В-третьих, абсолютная невозможность оспаривать следующие незыблемые догмы:
СССР — самая прогрессивная и миролюбивая страна на свете;
Коммунистическая партия никогда не ошибается;
советские люди стоят на голову выше всех по уровню развития;
всему миру есть дело до того, что происходит в СССР;
Америка и Западная Европа постоянно загнивают и в недалеком будущем их ждет полный крах.
Возможно, где-нибудь и существовали русские девушки, свободные от этих предрассудков, но пока Алекс таковых не встречал.
«Они просто не любят нас, — сделал он неутешительный вывод. — Тебе ничего не скажут прямо в глаза, но от этого суть не меняется».
Тем не менее рассказы Алекса о русской деревне звучали так, как будто все колхозницы и студентки прямо-таки изнемогали от любви к заезжим американцам.

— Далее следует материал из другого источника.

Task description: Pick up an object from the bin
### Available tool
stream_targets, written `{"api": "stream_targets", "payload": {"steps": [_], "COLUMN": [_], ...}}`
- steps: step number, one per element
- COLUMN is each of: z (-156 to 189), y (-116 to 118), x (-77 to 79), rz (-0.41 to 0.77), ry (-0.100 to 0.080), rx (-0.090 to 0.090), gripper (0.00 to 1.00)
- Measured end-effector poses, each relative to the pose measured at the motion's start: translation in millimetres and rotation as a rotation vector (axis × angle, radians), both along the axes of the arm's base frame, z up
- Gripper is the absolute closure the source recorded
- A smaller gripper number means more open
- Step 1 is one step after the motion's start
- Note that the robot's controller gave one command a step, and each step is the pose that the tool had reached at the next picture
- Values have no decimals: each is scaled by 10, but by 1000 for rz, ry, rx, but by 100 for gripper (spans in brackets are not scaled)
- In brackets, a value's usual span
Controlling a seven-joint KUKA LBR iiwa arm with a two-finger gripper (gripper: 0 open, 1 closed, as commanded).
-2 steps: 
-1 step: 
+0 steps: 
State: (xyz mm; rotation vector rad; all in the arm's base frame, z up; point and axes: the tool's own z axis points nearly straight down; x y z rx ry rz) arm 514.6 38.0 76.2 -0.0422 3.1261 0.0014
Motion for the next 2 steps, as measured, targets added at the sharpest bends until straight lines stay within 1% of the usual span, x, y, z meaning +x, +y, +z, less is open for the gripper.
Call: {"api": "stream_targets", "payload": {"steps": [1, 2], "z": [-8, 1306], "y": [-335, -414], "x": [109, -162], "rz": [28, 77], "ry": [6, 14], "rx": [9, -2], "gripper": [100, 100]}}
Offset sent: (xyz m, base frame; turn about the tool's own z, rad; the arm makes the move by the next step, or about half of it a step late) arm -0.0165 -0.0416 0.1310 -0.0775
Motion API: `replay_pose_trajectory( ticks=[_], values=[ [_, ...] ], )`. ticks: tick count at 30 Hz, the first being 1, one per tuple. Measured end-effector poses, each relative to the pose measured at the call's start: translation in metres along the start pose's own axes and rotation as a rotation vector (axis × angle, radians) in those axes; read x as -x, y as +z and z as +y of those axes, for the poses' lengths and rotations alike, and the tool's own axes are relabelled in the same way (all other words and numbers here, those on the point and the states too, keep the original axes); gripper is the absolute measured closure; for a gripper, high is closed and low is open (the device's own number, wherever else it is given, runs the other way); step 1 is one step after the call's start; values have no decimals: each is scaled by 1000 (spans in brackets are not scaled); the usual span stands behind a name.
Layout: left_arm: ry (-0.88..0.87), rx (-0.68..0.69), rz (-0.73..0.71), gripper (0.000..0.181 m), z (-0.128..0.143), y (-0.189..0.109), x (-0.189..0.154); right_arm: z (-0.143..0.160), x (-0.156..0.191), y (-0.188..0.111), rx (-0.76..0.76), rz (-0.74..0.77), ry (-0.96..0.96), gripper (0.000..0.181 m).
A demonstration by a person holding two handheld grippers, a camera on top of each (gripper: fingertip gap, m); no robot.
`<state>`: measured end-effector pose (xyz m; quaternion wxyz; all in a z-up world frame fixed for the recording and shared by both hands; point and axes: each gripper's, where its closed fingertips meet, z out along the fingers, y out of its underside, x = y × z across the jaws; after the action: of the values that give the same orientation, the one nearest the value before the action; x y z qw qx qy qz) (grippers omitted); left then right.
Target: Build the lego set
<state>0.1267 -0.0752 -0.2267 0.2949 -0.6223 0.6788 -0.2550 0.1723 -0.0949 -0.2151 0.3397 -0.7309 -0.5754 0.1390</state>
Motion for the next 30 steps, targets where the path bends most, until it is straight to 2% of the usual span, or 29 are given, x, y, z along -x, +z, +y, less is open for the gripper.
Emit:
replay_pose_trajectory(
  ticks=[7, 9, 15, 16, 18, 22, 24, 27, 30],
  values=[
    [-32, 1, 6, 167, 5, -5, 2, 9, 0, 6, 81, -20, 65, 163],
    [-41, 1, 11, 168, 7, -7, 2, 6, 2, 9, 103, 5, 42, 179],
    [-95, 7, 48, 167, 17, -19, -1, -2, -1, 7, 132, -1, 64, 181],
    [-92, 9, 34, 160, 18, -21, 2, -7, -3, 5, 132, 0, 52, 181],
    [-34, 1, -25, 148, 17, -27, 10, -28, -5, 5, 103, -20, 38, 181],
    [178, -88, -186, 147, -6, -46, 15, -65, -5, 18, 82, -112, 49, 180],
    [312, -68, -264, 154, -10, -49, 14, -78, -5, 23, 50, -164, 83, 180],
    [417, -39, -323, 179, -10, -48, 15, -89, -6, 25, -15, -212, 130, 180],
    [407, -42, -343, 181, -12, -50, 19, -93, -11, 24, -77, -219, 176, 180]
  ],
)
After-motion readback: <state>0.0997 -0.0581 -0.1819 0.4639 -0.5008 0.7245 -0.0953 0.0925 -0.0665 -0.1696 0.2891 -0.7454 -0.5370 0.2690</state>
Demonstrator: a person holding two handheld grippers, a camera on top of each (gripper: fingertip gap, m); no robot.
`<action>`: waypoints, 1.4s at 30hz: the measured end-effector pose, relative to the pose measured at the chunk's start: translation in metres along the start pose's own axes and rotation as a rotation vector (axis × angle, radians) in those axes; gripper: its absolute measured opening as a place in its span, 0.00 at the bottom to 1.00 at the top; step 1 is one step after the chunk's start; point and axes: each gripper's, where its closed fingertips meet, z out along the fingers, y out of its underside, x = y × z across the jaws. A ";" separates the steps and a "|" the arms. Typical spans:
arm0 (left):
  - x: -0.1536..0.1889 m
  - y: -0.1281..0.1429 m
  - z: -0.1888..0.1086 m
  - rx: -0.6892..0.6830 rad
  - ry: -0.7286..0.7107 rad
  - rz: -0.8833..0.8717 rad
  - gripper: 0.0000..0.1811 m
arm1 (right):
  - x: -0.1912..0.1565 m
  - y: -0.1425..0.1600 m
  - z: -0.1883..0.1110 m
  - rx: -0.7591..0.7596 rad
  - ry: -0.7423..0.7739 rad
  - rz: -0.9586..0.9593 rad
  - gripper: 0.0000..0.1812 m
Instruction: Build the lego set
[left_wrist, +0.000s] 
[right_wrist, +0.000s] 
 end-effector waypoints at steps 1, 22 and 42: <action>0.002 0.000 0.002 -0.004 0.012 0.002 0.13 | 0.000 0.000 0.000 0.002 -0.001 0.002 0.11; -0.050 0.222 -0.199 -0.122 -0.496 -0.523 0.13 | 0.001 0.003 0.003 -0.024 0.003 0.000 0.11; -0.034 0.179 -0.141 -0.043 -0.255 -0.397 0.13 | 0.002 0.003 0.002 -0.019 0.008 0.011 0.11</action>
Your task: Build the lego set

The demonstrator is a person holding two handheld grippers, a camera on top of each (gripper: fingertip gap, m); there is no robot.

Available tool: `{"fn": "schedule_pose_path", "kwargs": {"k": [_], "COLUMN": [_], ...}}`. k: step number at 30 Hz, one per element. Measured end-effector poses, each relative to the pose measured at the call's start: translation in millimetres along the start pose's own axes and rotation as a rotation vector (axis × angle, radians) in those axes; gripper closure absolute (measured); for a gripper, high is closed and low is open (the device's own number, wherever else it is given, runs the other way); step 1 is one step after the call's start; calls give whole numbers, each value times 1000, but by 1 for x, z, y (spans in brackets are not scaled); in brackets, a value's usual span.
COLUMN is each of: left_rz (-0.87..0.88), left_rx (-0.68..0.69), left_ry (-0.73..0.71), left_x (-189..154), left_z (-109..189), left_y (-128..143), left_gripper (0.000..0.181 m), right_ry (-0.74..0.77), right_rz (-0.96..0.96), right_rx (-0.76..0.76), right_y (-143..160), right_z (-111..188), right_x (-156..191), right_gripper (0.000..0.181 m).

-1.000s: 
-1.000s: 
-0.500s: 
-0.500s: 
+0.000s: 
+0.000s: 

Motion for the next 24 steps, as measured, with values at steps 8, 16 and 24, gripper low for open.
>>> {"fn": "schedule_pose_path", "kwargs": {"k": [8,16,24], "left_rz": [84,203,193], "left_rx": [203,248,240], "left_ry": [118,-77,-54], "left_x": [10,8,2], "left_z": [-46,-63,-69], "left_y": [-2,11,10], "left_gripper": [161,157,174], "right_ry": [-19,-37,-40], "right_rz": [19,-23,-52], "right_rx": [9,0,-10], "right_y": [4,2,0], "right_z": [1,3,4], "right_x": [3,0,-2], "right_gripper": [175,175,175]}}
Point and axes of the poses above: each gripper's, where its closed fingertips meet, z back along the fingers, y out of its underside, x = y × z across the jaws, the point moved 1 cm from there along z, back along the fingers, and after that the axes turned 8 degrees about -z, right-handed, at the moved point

Бобби слушал его с затуманенным взором.
— Кто бы мог подумать, что русские такие темпераментные! — удивился он. — Может, мне тоже начать с кем-нибудь встречаться?
Алекс искоса посмотрел на него: он не верил, что Бобби в состоянии приручить даже хомячка, что уж говорить о такой сложной задаче, как русские женщины!
— Я бы на твоем месте лучше к Мэри Лу подкатил, — проговорил Алекс (этот вариант был, по крайней мере, безопасен для нежной Боббиной психики).
Мэри Лу была дочкой фермера из Оклахомы. Высоченная, руки — как у дорожного строителя, мощная грудь, широкие плечи — добрая, сильная и выносливая рабочая лошадка.
Биография Мэри Лу была нетипичной для девушек ее круга.
Вопреки родительской воле она отказалась продолжить фермерские традиции своей семьи и поступила в колледж. А там у нее открылись недюжинные способности к игре на барабане.
— Я пол-Америки с нашим марширующим оркестром исколесила, — рассказывала Мэри Лу.— А потом нас услали в Нью-Йорк на какой-то парад и там один дяденька совратил меня с пути истинного: переводись, говорит, в наш университет; нам, мол, тоже до зарезу нужны умелые барабанщицы. Ну, я и перевелась.
Но барабаны и парады были не тем, чего так жаждала страстная душа Мэри Лу. На классе по зарубежной литературе она познакомилась с творчеством великого русского поэта Лермонтова и вскоре поняла, что это любовь на всю жизнь.